Reputation: 6146
Let's assume we have the following scenario, 2 entities; users, images.
Users can like images, and also follow each other. (So we have 2 relational tables, user_likes and follow where who liked what, and who follows who are kept)
So, we (are represented by a user and) want to perform a search to fetch images that are liked by our friends and are named "cat.jpg".
In sql something like that would look like
SElECT DISTINCT(images.id)
FROM images
JOIN likes ON likes.image_id = images.id
JOIN
(SELECT follow.following_id
FROM follow
WHERE follow.follower_id = MY_ID) as following
ON following.following_id = likes.user_id
WHERE images.name = "cat.jpg"
ORDER BY images.date DESC
LIMIT 0, 20
The above query will return the 20 most recent unique ids of the images the users we are following liked and that are (the images) named "cat.jpg".
My question is... How can this procedure be optimized?
The first thought that comes to my mind is caching, but if another user searches for "cat.jpg" s/he will be served different results (because s/he will follow a different set of users). Therefore caching in this specific scenario seems costly since there can be a huge amount of possible search-keywords and a huge set of users-following-users combinations. Is it a viable solution?
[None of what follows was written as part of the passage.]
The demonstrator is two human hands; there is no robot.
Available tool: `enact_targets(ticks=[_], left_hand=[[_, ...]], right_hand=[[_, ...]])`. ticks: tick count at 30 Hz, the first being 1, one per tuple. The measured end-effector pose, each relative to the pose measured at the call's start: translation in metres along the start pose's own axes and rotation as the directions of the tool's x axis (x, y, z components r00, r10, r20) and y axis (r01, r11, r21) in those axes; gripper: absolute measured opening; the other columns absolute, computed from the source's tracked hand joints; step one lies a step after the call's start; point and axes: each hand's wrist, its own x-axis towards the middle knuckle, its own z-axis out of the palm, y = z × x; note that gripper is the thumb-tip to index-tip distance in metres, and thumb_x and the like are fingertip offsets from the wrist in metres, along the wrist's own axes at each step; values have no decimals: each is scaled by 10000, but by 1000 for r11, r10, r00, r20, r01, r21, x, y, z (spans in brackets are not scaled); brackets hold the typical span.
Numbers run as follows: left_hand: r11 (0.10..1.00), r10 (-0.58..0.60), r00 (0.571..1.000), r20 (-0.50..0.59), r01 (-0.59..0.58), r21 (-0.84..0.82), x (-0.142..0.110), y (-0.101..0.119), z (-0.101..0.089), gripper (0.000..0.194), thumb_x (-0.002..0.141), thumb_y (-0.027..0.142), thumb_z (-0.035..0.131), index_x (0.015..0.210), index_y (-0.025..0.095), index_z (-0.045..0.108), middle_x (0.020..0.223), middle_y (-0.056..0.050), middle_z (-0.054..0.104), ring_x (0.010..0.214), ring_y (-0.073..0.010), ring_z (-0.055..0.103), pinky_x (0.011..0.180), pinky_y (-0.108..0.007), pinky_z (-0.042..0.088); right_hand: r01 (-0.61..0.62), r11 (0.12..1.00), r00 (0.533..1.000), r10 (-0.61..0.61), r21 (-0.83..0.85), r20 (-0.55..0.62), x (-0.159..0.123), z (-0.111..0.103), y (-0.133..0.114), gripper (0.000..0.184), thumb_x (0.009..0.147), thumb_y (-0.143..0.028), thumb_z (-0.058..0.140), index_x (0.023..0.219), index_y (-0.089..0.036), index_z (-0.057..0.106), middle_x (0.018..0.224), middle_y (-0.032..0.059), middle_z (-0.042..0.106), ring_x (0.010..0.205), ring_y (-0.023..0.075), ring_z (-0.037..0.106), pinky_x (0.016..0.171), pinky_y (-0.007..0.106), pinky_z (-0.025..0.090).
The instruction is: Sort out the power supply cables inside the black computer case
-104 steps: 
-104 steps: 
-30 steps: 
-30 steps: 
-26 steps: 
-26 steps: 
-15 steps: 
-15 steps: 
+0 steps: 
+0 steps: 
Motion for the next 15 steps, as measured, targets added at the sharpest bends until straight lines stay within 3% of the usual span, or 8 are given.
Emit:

If that user never again searches for "cat.jpg" then caching the response would simply be a waste of memory.
Generally I 've seen people suggesting using Redis or even Memcached for storing per-user lists of updates or social feed entries, but in a search scenario something like this seems to fall short. No?
Any suggestions, tips, or links with resources discussing similar issues and approaches, are greatly appreciated!
Upvotes: 0
Views: 35
Reputation: 1270713
This is your query (simplified using table aliases):
SElECT DISTINCT i.id
FROM images i JOIN
likes l
ON l.image_id = i.id JOIN
(SELECT f.following_id
FROM follow f
WHERE f.follower_id = MY_ID
) as f
ON f.following_id = l.user_id
WHERE i.name = 'cat.jpg'
ORDER BY i.date DESC
LIMIT 0, 20;
How can we make it run faster? Well, first, the subquery is not needed:
SElECT DISTINCT i.id
FROM images i JOIN
likes l
ON l.image_id = i.id JOIN
follow f
ON f.following_id = l.user_id and
f.follower_id = MY_ID
WHERE i.name = 'cat.jpg'
ORDER BY i.date DESC
LIMIT 0, 20;
Second, the following indexes might help performance:
images(name, date);
likes(image_id, user_id);
follow(user_id, follower_id);
Upvotes: 1
Reputation: 12592
Yes, it is easy solution. It's much more effort to find all the combinations maybe impossible. The same problem is with shortest path in graph problem. Or AZ shortest path.
Upvotes: 0